Let’s take a look at a possible implementation of all these metrics

让我们看一下所有这些指标的可能实现

import SDC = require("statsd-client");
let sdc = new SDC({ host: 'localhost' });
let senService: SentimentAnalysisService; //...
while (true) {
    let tweetInformation = kafkaConsumer.consume()
    sdc.increment('incoming_requests_count')
    let deserializedTweet: { msg: string } = deSerialize(tweetInformation)
    sdc.histogram('request_size_chars', deserializedTweet.msg.length);
    let sentimentResult = senService.calculateSentiment(deserializedTweet.msg)
    if (sentimentResult !== undefined) {
        let serializedSentimentResult = serialize(sentimentResult)
        sdc.histogram('outgoing_event_size_chars', serializedSentimentResult.length);
        sentimentStore.store(sentimentResult)
        kafkaProducer.produce(serializedSentimentResult, 'sentiment_topic', 0);
    }

}

The full code can be found here

完整的代码可以在这里找到

A few thoughts on the code example above:

对以上代码示例的几点思考：

There has been a staggering amount of metrics added to this codebase.
已向此代码库中添加了惊人数量的指标。
Metrics add complexity to the codebase, so, like all good things, add them responsibly and in moderation.
度量标准会增加代码库的复杂性，因此，像所有其他优点一样，度量标准应负责任地添加。
Choosing correct metric names is hard. Take your time selecting proper names. Here’s an excellent post about this.
选择正确的度量标准名称很困难。花点时间选择专有名称。这是一篇很棒的帖子。
You still need to collect these metrics and display them in a monitoring system (like Grafana), plus add alerts on top of them, but that’s a topic for a different post.
您仍然需要收集这些指标并将其显示在监视系统(例如Grafana)中，并在它们之上添加警报，但这是另一篇文章的主题。

我们是否达到了确定问题并更快解决这些问题的最初目标？ (Did we reach the initial goal of identifying issues and resolving them faster?)

We can now make sure the application latency and throughput do not degrade over time. Also, adding alerts on these metrics allows for a much faster issue discovery and resolution.

现在，我们可以确保应用程序延迟和吞吐量不会随时间降低。此外，在这些指标上添加警报可以更快地发现和解决问题。

结论 (Conclusion)

Metrics-driven development goes hand in hand with CI\CD, DevOps, and agile development process. If you are using any of the above keywords, then you are in the right place.

指标驱动的开发与CI \ CD，DevOps和敏捷开发流程紧密结合。如果您使用上述任何关键字，那么您来对地方了。

When done right, metrics make you feel more confident in your deployment in the same way that seeing passing unit-tests in your build makes you feel confident in the code you write.

正确完成操作后，度量标准就可以使您对部署更有信心，就像看到构建中通过的单元测试使您对编写的代码充满信心一样。

Adding metrics allows you to deploy code and feel confident that your production environment is stable and that your application is behaving as expected over time. So I encourage you to try it out!

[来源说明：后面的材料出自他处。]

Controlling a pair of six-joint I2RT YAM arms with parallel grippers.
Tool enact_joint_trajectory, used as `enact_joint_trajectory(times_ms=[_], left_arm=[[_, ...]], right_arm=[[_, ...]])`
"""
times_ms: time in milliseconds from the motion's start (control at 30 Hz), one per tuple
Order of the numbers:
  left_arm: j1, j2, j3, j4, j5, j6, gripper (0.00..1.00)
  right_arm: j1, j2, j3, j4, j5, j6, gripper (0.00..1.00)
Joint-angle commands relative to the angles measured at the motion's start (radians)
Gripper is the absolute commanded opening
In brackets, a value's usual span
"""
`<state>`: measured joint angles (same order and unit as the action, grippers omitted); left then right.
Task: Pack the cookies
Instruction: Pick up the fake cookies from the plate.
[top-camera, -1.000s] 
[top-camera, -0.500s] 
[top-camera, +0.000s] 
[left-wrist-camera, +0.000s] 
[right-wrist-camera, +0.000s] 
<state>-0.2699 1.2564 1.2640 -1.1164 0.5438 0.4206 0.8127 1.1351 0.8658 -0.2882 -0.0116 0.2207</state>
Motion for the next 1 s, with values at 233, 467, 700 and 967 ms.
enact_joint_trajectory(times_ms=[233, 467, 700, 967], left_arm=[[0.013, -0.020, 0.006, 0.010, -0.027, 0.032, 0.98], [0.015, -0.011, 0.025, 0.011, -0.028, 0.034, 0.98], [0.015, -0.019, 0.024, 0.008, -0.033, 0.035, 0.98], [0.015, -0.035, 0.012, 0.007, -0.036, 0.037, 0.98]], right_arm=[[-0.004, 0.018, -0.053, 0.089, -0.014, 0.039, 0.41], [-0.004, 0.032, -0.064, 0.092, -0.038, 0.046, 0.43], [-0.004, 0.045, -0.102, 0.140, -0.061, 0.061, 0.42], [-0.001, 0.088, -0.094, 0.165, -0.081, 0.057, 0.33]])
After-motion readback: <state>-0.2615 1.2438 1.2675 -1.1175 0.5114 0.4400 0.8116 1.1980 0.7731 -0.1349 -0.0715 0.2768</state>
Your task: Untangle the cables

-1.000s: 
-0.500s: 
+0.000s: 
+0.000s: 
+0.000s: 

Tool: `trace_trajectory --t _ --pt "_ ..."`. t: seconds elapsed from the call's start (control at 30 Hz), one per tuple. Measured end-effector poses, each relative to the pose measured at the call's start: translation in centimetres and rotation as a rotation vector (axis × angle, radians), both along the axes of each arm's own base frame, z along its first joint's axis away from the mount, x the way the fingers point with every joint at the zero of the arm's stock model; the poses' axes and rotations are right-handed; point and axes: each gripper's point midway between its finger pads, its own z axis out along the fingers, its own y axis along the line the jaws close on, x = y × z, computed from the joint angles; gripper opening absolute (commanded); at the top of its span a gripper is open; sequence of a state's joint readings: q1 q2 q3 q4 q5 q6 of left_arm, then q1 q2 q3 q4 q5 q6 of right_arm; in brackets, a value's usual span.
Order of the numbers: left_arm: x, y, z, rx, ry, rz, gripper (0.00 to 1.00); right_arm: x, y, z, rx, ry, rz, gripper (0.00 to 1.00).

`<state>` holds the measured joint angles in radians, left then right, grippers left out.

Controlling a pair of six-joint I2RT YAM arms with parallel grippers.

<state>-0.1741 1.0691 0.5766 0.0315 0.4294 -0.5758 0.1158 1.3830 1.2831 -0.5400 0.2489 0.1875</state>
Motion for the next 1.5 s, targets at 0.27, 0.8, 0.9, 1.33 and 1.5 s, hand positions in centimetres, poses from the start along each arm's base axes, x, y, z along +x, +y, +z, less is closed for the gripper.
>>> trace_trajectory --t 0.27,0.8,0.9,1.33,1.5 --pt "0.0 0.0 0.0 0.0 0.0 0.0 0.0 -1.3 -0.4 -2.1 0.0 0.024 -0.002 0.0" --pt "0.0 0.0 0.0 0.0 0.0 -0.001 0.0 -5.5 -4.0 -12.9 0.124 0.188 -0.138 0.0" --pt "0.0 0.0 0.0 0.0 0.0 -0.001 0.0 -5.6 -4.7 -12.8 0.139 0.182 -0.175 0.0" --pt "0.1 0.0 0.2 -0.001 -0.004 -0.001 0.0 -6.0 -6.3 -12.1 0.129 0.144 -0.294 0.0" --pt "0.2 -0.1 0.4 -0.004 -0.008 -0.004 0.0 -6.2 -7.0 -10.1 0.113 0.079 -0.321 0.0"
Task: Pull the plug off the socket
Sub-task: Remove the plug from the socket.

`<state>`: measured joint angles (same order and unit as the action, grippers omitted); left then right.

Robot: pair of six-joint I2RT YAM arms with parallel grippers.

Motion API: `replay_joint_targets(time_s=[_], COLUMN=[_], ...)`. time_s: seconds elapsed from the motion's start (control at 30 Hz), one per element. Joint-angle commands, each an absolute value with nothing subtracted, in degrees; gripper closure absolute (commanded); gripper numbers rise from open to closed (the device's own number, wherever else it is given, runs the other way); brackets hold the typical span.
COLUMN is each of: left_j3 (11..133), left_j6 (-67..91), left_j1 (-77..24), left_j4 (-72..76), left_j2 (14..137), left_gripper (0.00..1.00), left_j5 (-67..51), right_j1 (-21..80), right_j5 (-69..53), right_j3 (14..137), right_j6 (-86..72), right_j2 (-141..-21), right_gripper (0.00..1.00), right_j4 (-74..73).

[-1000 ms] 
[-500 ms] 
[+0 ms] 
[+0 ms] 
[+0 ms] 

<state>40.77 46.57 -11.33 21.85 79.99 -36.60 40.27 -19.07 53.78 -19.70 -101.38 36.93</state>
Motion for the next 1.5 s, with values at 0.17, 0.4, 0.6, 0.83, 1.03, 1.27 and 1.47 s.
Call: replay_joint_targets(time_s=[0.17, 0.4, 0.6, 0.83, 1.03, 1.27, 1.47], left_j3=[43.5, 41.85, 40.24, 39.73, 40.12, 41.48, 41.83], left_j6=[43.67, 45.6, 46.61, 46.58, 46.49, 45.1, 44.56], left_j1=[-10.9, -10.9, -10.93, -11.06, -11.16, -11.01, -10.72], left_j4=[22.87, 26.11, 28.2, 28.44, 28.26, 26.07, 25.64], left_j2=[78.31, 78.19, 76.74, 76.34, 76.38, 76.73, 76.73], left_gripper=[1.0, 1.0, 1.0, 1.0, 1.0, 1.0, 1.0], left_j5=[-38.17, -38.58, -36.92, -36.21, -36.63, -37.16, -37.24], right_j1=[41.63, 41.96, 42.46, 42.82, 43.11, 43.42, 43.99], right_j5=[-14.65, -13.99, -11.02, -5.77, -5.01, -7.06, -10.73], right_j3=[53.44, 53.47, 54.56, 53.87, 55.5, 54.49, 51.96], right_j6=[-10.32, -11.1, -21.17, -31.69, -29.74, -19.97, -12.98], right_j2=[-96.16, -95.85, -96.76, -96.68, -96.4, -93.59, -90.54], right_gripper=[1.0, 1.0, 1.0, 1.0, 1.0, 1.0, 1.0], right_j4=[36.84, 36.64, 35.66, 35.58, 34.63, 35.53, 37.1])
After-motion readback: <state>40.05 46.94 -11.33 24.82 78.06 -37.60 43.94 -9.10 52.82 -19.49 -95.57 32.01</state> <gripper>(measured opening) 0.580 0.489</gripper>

添加指标使您可以部署代码，并确信自己的生产环境稳定，并且您的应用程序会随着时间推移按预期方式运行。因此，我鼓励您尝试一下！

一些参考 (Some references)

Here is a link to the code shown in this post, and here is the full metrics list described.
这里是一个链接到这个帖子中显示的代码，并在这里描述的完全度量列表。
If you are eager to try writing some metrics and to connect them to a monitoring system, check out Prometheus, Grafana and possibly this post
如果您渴望尝试编写一些度量标准并将其连接到监视系统，请查看Prometheus ， Grafana以及可能的这篇文章
This guy wrote a delightful post about metrics-driven development. GO read it.
这个家伙写了一篇有关度量驱动开发的令人愉快的文章。去读吧。